In Special Relativity, it is simplest to use inertial reference frames, which are the frames of reference in which Newton's first law of motion holds. Two inertial reference frames may be related by a relative velocity. This relative velocity, however, must be less than ##c##, the speed of light in vacuum.

Therefore, there is no inertial refrence frame associated with the rest frame of light. In fact, in every inertial reference frame, the speed of light is measured to be ##c##. Which is one of the original postulates of relativity.

The second concept of time, which applies in the theory of relativity, is the proper time of a massive particle. This is the time measured by the particle. You can imagine this as the time recorded by a perfect clock moving along with the particle. Light moves along paths where proper time cannot be defined. The physical consequences of this are well understood.

Popular science sources, however, are often not satisfied with things that cannot be defined (like ##\frac 1 0##) and so they like to make a big deal of it. Instead of saying simply: proper time cannot be defined along a light-like trajectory, they prefer to say that "time does not exist" or "the photon experiences no time". This sounds mysterious and of great philosophical interest. Whereas, if you study relativity systematically, then there is no issue at all.
Thanks Perok,
PeroK said:
The concept of time has two related but distinct meanings in relativistic physics. The first is coordinate time. This is the time as measured in a given frame of reference and used to measure the time that an event took place and, along with spatial coordinates and measurements of distance, to calculate the speed of an object.
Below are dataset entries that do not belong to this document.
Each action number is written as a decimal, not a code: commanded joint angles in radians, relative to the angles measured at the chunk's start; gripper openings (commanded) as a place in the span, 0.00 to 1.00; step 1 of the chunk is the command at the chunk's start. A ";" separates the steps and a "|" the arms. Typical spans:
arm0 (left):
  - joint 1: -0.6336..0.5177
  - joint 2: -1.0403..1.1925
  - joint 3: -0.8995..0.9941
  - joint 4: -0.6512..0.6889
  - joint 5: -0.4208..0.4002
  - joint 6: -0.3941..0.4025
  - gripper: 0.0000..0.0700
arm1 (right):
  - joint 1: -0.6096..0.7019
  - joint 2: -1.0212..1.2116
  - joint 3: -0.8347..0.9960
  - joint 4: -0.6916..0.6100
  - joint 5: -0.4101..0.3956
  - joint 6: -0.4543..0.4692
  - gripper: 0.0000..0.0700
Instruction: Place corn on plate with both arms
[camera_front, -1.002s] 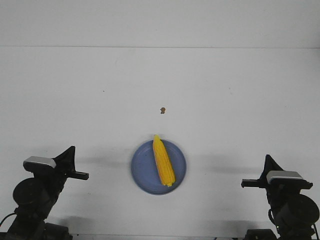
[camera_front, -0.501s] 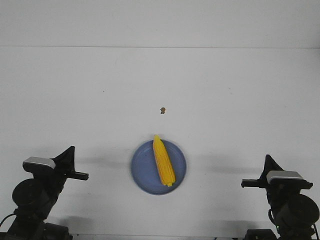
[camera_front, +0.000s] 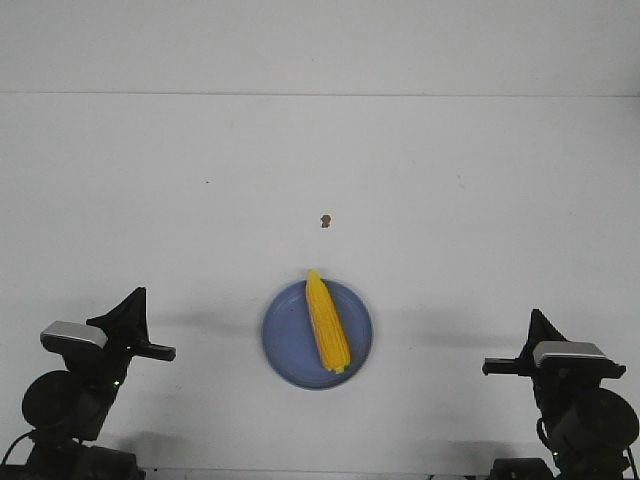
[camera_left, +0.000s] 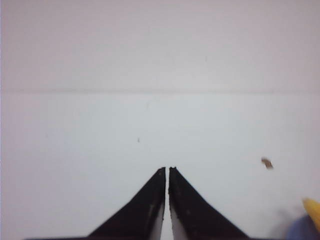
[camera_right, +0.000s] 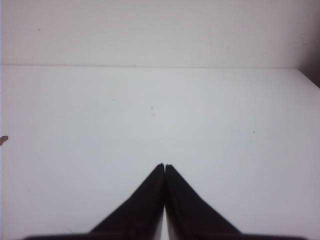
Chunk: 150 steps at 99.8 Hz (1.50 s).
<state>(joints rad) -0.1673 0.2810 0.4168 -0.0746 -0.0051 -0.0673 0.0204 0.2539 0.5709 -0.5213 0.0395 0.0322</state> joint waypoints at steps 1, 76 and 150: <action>0.006 -0.022 -0.071 0.080 -0.005 0.014 0.02 | 0.000 0.002 0.007 0.011 0.003 -0.006 0.00; 0.070 -0.278 -0.403 0.217 -0.005 0.023 0.02 | 0.000 0.002 0.007 0.011 0.003 -0.006 0.00; 0.070 -0.278 -0.402 0.233 -0.003 0.014 0.02 | 0.000 0.002 0.007 0.012 0.003 -0.006 0.00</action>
<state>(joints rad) -0.0982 0.0051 0.0338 0.1467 -0.0051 -0.0612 0.0204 0.2539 0.5709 -0.5209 0.0395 0.0322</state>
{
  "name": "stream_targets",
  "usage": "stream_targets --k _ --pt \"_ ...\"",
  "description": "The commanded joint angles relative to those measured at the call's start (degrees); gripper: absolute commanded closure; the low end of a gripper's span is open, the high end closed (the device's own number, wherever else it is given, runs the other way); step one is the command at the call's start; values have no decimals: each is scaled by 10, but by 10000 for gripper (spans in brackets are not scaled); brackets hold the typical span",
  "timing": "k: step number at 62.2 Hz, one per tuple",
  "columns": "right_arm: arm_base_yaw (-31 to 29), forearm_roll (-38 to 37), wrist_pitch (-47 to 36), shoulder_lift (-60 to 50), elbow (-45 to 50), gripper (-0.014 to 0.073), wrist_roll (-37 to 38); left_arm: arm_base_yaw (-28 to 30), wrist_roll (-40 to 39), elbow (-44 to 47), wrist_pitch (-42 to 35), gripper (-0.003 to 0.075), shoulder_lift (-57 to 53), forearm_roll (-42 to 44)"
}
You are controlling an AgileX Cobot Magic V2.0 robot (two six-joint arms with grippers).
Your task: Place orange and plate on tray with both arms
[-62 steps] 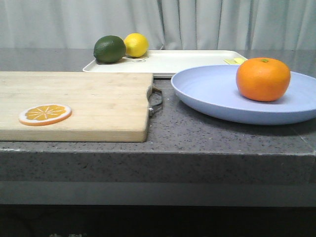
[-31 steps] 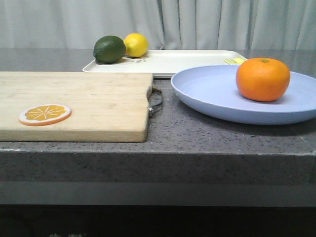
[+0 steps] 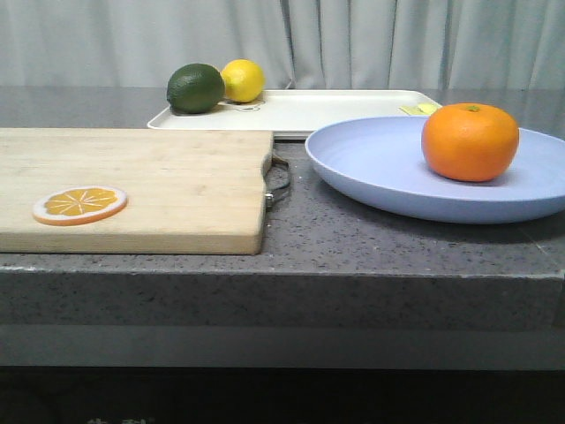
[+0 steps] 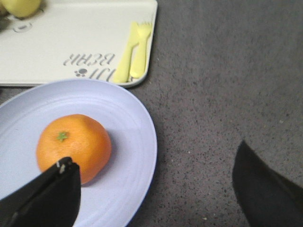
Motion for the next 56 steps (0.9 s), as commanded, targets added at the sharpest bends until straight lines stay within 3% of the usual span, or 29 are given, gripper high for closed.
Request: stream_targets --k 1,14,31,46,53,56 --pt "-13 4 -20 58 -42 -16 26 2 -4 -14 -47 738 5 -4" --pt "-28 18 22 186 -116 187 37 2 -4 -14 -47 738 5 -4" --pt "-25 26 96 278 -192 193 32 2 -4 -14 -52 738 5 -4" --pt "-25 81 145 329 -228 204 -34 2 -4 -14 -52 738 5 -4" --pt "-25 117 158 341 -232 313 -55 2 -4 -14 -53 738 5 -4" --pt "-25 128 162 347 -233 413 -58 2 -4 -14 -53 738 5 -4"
In Special Relativity, it is simplest to use inertial reference frames, which are the frames of reference in which Newton's first law of motion holds. Two inertial reference frames may be related by a relative velocity. This relative velocity, however, must be less than ##c##, the speed of light in vacuum.

Therefore, there is no inertial refrence frame associated with the rest frame of light. In fact, in every inertial reference frame, the speed of light is measured to be ##c##. Which is one of the original postulates of relativity.

The second concept of time, which applies in the theory of relativity, is the proper time of a massive particle. This is the time measured by the particle. You can imagine this as the time recorded by a perfect clock moving along with the particle. Light moves along paths where proper time cannot be defined. The physical consequences of this are well understood.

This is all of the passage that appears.